▸ Your instructions: Retype all entries exactly, skipping pictures.

▸ Source information:
=-=-=

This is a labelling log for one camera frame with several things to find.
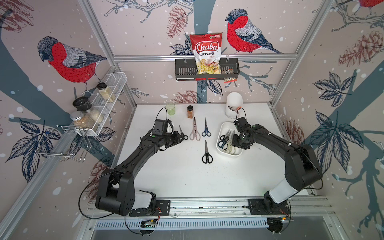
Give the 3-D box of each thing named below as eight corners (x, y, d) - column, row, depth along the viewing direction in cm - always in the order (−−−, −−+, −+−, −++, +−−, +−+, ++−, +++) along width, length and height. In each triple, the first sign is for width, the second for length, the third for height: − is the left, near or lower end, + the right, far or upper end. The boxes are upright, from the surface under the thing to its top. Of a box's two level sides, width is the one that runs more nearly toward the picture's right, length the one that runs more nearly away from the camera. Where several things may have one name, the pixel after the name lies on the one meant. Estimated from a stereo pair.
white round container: (225, 119, 112) (229, 104, 100) (223, 107, 120) (226, 92, 107) (239, 119, 112) (245, 104, 99) (236, 107, 120) (241, 92, 107)
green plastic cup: (166, 115, 114) (164, 110, 110) (167, 107, 119) (166, 103, 115) (174, 115, 114) (174, 110, 110) (175, 107, 119) (175, 103, 115)
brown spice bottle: (187, 118, 114) (187, 110, 106) (187, 113, 117) (187, 105, 110) (193, 118, 114) (192, 110, 106) (193, 113, 117) (193, 105, 110)

=-=-=

▸ Result:
This is a labelling log for one camera frame with several things to find.
Give the 3-D box of each thing named below as eight corners (x, y, d) - column, row, depth along the viewing direction in cm - always in the order (−−−, −−+, −+−, −++, +−−, +−+, ++−, +++) along width, length and height. In each triple, the first sign is for width, the second for length, the third for height: − is the left, near or lower end, + the right, far or upper end. The boxes are upright, from the surface under the thing to its top. Of a box's two level sides, width is the one that runs more nearly toward the picture's right, length the one that runs more nearly away from the camera. Where several things may have one name, the pixel after the name lies on the one meant. Estimated from a stereo pair.
white round container: (225, 119, 112) (229, 104, 100) (223, 107, 120) (226, 92, 107) (239, 119, 112) (245, 104, 99) (236, 107, 120) (241, 92, 107)
green plastic cup: (166, 115, 114) (164, 110, 110) (167, 107, 119) (166, 103, 115) (174, 115, 114) (174, 110, 110) (175, 107, 119) (175, 103, 115)
brown spice bottle: (187, 118, 114) (187, 110, 106) (187, 113, 117) (187, 105, 110) (193, 118, 114) (192, 110, 106) (193, 113, 117) (193, 105, 110)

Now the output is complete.